Description of the task: Print every line below exactly as written, but leave the pictures behind.

Stored data:
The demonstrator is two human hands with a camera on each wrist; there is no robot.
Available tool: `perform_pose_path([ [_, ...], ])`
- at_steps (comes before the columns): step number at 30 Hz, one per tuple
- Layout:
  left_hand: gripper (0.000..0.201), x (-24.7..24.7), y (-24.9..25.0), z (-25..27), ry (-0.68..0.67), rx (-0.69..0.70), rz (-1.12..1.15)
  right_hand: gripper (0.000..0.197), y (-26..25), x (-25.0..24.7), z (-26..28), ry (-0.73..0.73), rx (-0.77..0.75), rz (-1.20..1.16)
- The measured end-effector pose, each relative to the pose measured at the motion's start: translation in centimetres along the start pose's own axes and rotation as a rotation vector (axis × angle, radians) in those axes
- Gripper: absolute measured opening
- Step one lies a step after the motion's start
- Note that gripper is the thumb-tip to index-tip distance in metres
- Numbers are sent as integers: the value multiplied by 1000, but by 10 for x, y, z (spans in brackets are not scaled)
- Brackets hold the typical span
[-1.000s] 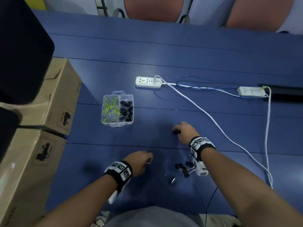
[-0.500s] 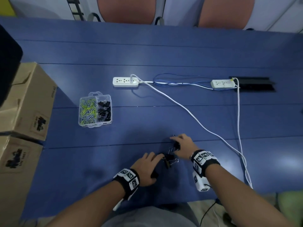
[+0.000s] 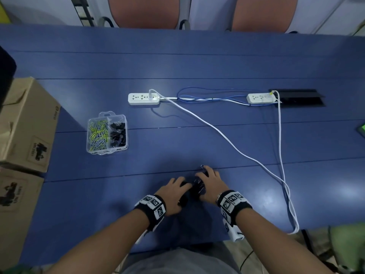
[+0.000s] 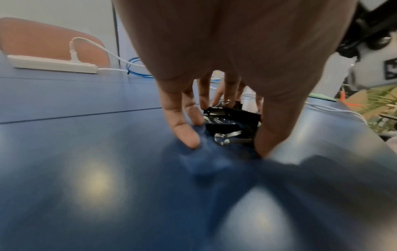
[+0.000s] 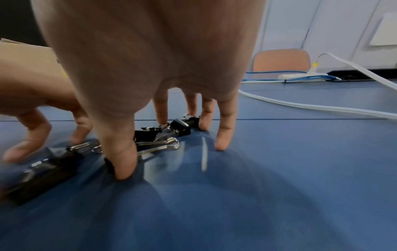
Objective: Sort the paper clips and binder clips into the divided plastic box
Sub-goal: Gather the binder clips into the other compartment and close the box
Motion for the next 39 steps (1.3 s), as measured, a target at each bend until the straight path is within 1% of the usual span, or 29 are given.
perform_pose_path([
  [2,73,-2,-3,-3,21,-22,32,79,-1,2,1,0,17,-51],
  [3,75,-3,-4,-4,33,-45,40,84,-2,3,2,-7,33,-70],
  [5,84,-3,-6,-5,48,-103,40,99,-4,4,2,-34,71,-95],
  [6,88,-2,-6,-6,49,-126,37,101,-5,5,2,-46,88,-95],
  [7,89,-1,-6,-6,50,-145,34,98,-7,5,1,-44,102,-93],
  [8,89,0,-7,-7,54,-164,35,90,-10,3,-1,-25,113,-95],
  [10,83,-3,-9,-10,74,-209,54,72,-15,0,-3,18,127,-110],
  [11,80,-4,-10,-12,85,-229,63,66,-16,0,-5,30,132,-108],
  [14,73,-7,-17,-16,100,-260,53,58,-21,1,-9,35,140,-99],
  [20,64,-5,-25,-21,96,-219,28,63,-28,2,-14,-20,225,-29],
  [24,67,-2,-28,-19,126,-202,-12,61,-31,1,-20,-34,259,-30],
  [26,65,-4,-30,-16,147,-211,-32,56,-31,2,-20,-38,266,-42],
  [31,47,-6,-30,-12,200,-165,-151,38,-32,2,-18,9,229,-56],
  [34,41,-6,-34,-11,239,-100,-222,32,-31,1,-18,33,212,-63],
  [38,55,-6,-40,-8,284,15,-292,26,-30,1,-18,39,215,-118],
  [39,55,-6,-41,-6,296,38,-302,25,-30,1,-18,42,217,-134],
])
Point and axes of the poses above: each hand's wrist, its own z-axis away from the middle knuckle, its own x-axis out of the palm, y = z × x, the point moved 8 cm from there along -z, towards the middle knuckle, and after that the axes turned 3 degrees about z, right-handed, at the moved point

Your response:
The demonstrator is two human hands with a camera on each wrist; there is no robot.
Available tool: `perform_pose_path([ [_, ...], ])`
- at_steps (comes before the columns): step number at 30 Hz, one per tuple
- Layout:
  left_hand: gripper (0.000..0.201), x (-24.7..24.7), y (-24.9..25.0), z (-25..27), ry (-0.68..0.67), rx (-0.69..0.70), rz (-1.12..1.15)
  right_hand: gripper (0.000..0.197), y (-26..25), x (-25.0..24.7), z (-26..28), ry (-0.73..0.73), rx (-0.77..0.75), rz (-1.20..1.16)
- The measured end-effector pose, each relative to the pose measured at the motion's start: translation in centimetres along the start pose's own axes and rotation as a rotation vector (axis × angle, radians) in those axes
- Gripper: absolute measured opening
- Step one lies a step after the motion's start
- Note that gripper is the thumb-tip to index-tip distance in metres
- Numbers are sent as integers: the value multiplied by 1000, but by 10 for x, y, z (spans in brackets are not scaled)
- Brackets hold the typical span
[-1.000s] 
[-0.500s] 
[+0.000s] 
[+0.000s] 
[+0.000s] 
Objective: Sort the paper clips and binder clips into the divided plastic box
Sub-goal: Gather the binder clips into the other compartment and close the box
Motion for the next 39 steps (1.3 s), as measured, a target at each bend until the straight path is within 1% of the usual span, or 29 are given.
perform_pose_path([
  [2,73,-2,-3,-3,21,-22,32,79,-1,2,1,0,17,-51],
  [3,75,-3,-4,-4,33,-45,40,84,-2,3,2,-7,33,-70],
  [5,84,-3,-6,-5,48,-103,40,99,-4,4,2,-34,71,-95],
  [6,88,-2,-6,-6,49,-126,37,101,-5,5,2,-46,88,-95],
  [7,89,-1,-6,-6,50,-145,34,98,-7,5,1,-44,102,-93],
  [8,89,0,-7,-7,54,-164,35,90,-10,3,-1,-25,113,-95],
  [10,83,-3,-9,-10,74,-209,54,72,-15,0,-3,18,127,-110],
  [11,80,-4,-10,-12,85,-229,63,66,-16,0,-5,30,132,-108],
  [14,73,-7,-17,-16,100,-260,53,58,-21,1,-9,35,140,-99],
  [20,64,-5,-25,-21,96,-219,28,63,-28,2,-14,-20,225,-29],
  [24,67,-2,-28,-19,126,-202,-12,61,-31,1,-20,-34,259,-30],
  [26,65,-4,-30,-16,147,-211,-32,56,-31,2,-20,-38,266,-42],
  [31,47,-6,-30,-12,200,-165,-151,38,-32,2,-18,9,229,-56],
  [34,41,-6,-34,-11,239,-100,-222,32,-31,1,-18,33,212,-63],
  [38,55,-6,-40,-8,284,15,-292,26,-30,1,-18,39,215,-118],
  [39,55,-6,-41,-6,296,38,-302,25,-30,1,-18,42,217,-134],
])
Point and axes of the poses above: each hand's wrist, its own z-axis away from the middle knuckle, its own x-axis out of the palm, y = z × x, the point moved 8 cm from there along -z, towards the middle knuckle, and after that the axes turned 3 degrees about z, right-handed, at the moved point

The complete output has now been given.